Exercise:
Some lines below hold "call". Pick them out and copy them.

Dataset excerpt:
--*--
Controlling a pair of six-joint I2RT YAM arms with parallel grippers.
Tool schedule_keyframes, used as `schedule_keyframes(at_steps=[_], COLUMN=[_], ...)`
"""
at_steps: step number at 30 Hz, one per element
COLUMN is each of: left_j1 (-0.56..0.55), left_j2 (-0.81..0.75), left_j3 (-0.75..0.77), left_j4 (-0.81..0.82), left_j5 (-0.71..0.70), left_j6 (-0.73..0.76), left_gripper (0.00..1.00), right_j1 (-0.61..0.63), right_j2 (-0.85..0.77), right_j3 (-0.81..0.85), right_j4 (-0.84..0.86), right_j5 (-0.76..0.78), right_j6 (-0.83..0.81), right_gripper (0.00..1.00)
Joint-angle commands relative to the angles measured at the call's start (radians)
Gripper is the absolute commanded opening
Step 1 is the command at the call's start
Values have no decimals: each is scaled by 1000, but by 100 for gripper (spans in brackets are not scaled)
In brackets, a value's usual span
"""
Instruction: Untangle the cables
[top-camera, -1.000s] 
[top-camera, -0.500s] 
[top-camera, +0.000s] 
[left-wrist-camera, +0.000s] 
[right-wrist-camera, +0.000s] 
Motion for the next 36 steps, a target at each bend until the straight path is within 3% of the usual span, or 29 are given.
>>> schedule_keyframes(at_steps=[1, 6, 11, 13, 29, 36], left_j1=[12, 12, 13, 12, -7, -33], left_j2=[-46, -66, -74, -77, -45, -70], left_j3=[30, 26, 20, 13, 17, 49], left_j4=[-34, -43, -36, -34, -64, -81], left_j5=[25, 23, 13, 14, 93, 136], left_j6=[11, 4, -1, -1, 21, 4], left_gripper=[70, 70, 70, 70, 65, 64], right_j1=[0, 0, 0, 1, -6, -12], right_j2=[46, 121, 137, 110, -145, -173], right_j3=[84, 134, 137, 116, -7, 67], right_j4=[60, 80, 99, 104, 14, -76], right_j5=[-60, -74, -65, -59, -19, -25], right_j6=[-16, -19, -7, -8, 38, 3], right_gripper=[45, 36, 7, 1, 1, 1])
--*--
Response to the exercise:
Joint-angle commands relative to the angles measured at the call's start (radians)
Step 1 is the command at the call's start

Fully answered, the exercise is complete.